_Try it_. Return, from the listing below, every line that includes "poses".
· · ·
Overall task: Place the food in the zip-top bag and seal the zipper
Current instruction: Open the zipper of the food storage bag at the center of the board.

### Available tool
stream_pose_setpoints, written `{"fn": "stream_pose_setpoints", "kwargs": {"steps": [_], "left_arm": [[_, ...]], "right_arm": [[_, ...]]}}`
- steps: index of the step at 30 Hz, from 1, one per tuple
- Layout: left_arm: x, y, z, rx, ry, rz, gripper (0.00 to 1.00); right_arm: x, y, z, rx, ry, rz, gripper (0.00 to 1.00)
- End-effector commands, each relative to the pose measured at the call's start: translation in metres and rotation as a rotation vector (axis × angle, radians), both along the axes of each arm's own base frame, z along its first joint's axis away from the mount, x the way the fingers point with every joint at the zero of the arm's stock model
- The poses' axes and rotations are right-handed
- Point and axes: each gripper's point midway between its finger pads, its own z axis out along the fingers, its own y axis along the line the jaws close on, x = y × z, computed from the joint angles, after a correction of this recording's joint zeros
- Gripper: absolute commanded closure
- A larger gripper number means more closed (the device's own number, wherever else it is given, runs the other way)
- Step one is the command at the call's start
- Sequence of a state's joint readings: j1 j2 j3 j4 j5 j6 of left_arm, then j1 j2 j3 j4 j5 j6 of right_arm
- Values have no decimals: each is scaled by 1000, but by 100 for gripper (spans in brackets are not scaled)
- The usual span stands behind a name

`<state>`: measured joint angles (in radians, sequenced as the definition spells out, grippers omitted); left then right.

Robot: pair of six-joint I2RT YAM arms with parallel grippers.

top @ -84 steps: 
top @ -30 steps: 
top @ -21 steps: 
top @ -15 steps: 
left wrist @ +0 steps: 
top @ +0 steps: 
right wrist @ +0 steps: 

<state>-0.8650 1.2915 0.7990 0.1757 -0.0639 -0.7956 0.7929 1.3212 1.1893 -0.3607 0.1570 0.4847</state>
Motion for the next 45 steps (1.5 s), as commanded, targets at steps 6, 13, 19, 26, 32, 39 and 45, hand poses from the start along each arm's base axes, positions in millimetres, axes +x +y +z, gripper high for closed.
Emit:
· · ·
_Solution for this task_.
- The poses' axes and rotations are right-handed
Motion for the next 45 steps (1.5 s), as commanded, targets at steps 6, 13, 19, 26, 32, 39 and 45, hand poses from the start along each arm's base axes, positions in millimetres, axes +x +y +z, gripper high for closed.

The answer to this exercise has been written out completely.